* _YOUR INSTRUCTIONS_
Search the listing below for "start". Copy each matching line.

* _SUPPLIED MATERIAL_

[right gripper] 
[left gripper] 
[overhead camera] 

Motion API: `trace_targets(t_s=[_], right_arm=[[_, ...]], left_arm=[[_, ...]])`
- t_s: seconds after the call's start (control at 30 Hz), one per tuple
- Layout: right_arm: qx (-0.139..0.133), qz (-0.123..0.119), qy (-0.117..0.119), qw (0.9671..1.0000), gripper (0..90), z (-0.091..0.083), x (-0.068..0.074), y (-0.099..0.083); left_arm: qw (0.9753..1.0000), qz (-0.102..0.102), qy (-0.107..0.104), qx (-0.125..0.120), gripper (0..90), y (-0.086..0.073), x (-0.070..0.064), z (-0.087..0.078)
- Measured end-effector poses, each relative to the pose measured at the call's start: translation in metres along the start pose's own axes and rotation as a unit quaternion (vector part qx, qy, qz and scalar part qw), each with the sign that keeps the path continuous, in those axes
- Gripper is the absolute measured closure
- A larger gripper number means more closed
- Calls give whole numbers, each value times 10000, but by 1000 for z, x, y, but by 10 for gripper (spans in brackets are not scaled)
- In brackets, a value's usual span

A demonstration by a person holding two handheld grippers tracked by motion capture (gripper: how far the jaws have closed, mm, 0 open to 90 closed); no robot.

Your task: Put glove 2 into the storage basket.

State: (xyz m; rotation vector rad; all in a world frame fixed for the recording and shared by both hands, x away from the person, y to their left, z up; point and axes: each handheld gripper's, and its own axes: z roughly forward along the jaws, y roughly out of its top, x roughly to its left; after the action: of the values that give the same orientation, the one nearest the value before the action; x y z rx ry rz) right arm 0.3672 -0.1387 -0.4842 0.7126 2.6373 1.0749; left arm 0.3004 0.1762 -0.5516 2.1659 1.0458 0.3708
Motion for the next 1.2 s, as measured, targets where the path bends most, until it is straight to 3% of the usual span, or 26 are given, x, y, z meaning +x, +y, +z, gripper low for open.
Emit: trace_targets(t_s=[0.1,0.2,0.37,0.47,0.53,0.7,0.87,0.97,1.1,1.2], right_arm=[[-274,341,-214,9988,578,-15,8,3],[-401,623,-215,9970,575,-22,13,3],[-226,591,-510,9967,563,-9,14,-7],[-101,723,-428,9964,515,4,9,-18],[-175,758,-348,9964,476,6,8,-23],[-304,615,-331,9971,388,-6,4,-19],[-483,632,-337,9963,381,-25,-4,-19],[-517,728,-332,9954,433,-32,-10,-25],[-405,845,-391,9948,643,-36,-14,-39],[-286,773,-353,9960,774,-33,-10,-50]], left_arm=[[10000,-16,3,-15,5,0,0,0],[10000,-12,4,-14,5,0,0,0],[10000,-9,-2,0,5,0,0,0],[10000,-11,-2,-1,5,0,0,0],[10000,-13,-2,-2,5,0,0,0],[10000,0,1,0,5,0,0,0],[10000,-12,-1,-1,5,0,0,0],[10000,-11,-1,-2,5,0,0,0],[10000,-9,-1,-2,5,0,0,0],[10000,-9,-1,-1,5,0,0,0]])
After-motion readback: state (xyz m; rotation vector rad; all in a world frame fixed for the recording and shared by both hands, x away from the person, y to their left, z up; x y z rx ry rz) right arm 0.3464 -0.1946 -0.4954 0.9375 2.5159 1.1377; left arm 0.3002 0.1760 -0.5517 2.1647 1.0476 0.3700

* _FINISHED TASK_
- t_s: seconds after the call's start (control at 30 Hz), one per tuple
- Measured end-effector poses, each relative to the pose measured at the call's start: translation in metres along the start pose's own axes and rotation as a unit quaternion (vector part qx, qy, qz and scalar part qw), each with the sign that keeps the path continuous, in those axes

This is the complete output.